В августе обязуюсь нормально потренироваться с братом. Ну и марафон сыграть-таки.
Кстати, плюсанул вчера $100: нашлись те, кто не верит, что из 10 случайных вопросов базы я возьму 4+. Легчайшие
.
Сейчас подведу краткие итоги в отдельном посте.
#играцелей2018
Не хочется вдаваться в подробности, но было тяжко.
Тогда помогли несколько бесед в скайпе, интервью БГ, отчасти Индия, некоторые милые иллюзии.
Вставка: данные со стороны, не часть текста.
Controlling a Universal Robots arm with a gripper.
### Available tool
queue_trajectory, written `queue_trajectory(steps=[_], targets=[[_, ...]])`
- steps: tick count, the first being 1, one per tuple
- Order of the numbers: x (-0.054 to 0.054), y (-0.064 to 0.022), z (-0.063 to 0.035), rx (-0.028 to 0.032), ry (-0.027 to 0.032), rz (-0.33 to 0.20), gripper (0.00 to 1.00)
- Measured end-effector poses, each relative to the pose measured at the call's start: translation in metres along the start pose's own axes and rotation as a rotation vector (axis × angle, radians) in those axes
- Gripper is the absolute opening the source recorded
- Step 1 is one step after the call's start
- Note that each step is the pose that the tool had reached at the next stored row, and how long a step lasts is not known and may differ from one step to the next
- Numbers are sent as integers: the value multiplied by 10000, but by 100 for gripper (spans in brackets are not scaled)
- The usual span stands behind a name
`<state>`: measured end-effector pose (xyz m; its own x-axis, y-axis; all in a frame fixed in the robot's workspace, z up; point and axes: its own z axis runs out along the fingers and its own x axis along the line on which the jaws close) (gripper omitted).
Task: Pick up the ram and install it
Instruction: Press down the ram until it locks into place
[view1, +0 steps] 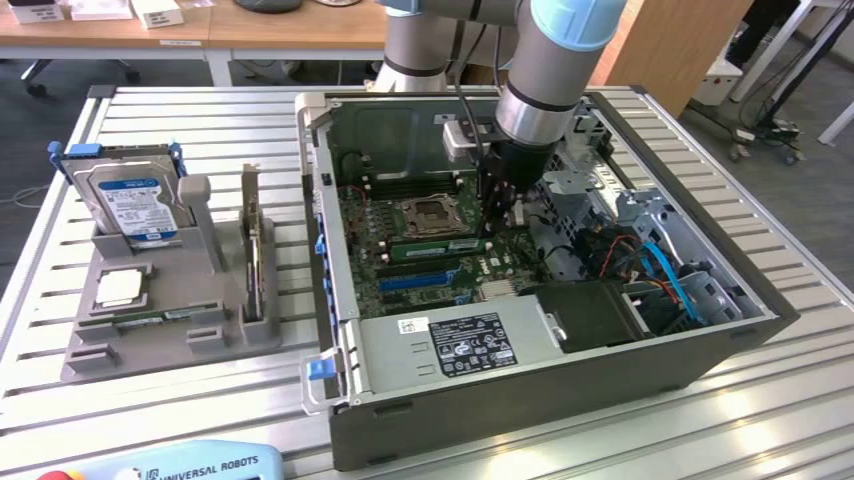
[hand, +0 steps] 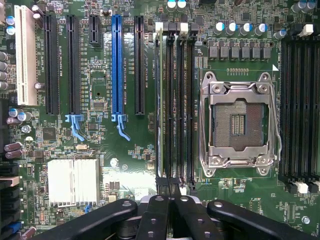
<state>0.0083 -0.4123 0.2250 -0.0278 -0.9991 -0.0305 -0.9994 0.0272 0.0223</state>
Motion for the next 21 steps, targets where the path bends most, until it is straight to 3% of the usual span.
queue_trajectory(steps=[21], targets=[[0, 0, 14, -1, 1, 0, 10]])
Сейчас и тяжелее и легче одновременно.
Чтобы окончательно не скатиться в овощной астрал, попробую бороться целями.
Буду, как прежде, выставлять штрафы за всякую суетную чепуху.
Пока начну с непроверяемых вещей:
В ближайшие 168 часов:
1. Пить только воду или чай без сахара
2. 150 подтягиваний суммарно (частичные считаются десятичными)
За каждую из невыполненных целей штраф 75 долларов.
Нужно найти баланс для непроверяемых целей между суммой и ложью (понятно, что сказав "Мильон", я вам его не отдам, а сказав "Бакс" - буду пить; вот свести бы это примерно в одну точку).
С учетом того, что я последние пару дней топлю тоску в беттинге, это сильные штрафы).
Как-то все очень-очень-очень бессмысленно.
И очень не вовремя.
Тут вот брат с женой вроде только из отпуска вернулись, ждут второго, едем в гости к родителям - и спрашивают внезапно: "В чем смысл жизни, Денис?"
И это не подкол, не тема для флуда, это такой шепот отчаяния. А я сам сейчас слаб, бери голыми руками и обнимай, не знаю, что им ответить.
Пришлось поставить "Аэростат" про это. Ну, чуть-чуть легче. Совсем чуть-чуть.
Дебильное название у дневника, правда. Если можно, смените когда-нибудь на "Горят огни".
Постараюсь с какой-то периодичностью отписываться - и ставить разные цели.
Больше откровенности, больше хардкора, больше поиска.
Вряд ли найдётся всё - но, возможно, нам повезёт.